*** Available records Section Begins ***

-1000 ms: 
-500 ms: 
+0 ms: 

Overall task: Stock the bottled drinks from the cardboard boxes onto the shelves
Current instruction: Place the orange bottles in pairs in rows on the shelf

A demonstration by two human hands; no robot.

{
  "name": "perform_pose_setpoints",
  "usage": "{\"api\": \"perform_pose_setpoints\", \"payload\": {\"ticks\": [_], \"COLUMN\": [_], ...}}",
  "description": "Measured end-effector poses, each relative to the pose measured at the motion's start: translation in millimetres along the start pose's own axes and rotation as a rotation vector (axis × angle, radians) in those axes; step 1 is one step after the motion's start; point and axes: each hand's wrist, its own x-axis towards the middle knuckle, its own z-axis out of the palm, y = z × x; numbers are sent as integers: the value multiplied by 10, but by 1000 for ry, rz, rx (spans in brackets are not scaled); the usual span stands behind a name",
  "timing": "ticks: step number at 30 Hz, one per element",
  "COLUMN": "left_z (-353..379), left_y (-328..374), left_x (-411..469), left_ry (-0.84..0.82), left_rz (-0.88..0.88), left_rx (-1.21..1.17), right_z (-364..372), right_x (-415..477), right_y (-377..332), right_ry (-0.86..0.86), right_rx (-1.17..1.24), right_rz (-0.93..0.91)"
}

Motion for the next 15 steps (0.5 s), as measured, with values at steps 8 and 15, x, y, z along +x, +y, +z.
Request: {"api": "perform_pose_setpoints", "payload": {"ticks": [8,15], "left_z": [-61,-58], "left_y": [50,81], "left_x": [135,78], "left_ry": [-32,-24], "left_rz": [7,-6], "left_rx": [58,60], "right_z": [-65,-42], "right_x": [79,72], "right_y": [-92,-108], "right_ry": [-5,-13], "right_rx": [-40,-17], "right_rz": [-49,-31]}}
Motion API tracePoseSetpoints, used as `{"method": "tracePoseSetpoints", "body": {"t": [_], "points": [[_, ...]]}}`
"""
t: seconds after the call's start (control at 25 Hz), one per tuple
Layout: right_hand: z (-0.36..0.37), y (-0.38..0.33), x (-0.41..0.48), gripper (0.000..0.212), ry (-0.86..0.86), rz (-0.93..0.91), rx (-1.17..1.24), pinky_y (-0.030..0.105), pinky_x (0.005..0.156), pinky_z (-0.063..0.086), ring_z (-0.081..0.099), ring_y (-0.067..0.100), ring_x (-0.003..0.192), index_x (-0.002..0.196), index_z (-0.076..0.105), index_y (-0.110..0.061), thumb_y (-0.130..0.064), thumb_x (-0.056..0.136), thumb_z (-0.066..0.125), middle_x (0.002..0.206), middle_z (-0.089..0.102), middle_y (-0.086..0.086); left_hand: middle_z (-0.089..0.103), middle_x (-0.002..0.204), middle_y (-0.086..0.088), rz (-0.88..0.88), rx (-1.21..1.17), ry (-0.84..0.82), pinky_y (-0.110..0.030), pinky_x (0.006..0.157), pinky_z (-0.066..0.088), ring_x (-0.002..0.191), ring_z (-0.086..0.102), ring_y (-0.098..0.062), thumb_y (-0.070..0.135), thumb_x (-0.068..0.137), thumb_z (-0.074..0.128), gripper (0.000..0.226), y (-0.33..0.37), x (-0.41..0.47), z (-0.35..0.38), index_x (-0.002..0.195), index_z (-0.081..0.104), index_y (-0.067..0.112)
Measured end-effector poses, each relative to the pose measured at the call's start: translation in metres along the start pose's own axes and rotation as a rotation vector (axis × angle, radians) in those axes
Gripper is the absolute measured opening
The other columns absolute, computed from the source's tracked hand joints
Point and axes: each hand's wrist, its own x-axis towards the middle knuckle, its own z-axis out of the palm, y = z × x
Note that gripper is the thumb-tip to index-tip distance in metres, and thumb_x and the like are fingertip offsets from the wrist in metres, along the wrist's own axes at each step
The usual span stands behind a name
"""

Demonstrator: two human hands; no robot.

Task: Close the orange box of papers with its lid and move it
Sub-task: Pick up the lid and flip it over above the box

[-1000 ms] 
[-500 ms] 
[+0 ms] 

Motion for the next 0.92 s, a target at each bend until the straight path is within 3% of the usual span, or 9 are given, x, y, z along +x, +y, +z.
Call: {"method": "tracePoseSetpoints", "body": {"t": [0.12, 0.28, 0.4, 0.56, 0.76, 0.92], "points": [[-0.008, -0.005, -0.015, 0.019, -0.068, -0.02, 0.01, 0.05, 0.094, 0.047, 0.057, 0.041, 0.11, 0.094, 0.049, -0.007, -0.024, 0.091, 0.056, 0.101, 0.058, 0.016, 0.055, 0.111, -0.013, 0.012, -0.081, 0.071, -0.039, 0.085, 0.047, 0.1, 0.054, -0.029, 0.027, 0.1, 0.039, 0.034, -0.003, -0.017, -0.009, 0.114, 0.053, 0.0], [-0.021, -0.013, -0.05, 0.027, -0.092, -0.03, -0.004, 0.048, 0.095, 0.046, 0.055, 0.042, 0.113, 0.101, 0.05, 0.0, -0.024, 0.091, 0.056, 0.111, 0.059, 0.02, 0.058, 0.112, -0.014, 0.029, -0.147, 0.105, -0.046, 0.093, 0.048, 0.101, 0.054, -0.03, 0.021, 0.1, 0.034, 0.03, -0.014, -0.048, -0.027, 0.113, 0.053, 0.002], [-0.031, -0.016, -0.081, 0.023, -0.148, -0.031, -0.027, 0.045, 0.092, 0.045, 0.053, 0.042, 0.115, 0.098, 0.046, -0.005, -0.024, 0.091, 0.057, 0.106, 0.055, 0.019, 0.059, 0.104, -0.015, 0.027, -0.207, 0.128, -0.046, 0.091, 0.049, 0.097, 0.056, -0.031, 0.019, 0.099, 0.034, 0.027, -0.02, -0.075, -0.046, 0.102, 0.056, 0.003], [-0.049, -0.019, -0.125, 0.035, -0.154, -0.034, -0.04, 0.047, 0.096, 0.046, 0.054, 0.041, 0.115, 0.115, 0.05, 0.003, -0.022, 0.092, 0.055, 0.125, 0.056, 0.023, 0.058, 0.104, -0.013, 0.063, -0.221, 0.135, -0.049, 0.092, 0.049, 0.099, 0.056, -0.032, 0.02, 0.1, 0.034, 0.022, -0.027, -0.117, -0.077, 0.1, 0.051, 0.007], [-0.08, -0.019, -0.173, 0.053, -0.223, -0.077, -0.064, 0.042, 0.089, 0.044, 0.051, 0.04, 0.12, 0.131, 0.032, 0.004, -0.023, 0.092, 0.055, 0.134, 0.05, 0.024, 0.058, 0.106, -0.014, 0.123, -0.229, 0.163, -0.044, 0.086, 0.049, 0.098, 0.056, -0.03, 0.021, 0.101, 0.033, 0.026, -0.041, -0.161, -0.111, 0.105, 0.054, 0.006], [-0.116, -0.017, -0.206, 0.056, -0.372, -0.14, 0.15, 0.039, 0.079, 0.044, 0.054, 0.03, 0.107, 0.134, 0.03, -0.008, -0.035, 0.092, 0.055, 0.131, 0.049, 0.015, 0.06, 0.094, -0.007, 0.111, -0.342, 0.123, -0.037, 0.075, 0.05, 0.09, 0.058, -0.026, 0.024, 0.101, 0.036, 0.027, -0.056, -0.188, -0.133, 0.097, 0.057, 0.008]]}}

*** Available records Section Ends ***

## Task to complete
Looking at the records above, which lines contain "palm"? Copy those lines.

## Written response
  "description": "Measured end-effector poses, each relative to the pose measured at the motion's start: translation in millimetres along the start pose's own axes and rotation as a rotation vector (axis × angle, radians) in those axes; step 1 is one step after the motion's start; point and axes: each hand's wrist, its own x-axis towards the middle knuckle, its own z-axis out of the palm, y = z × x; numbers are sent as integers: the value multiplied by 10, but by 1000 for ry, rz, rx (spans in brackets are not scaled); the usual span stands behind a name",
Point and axes: each hand's wrist, its own x-axis towards the middle knuckle, its own z-axis out of the palm, y = z × x

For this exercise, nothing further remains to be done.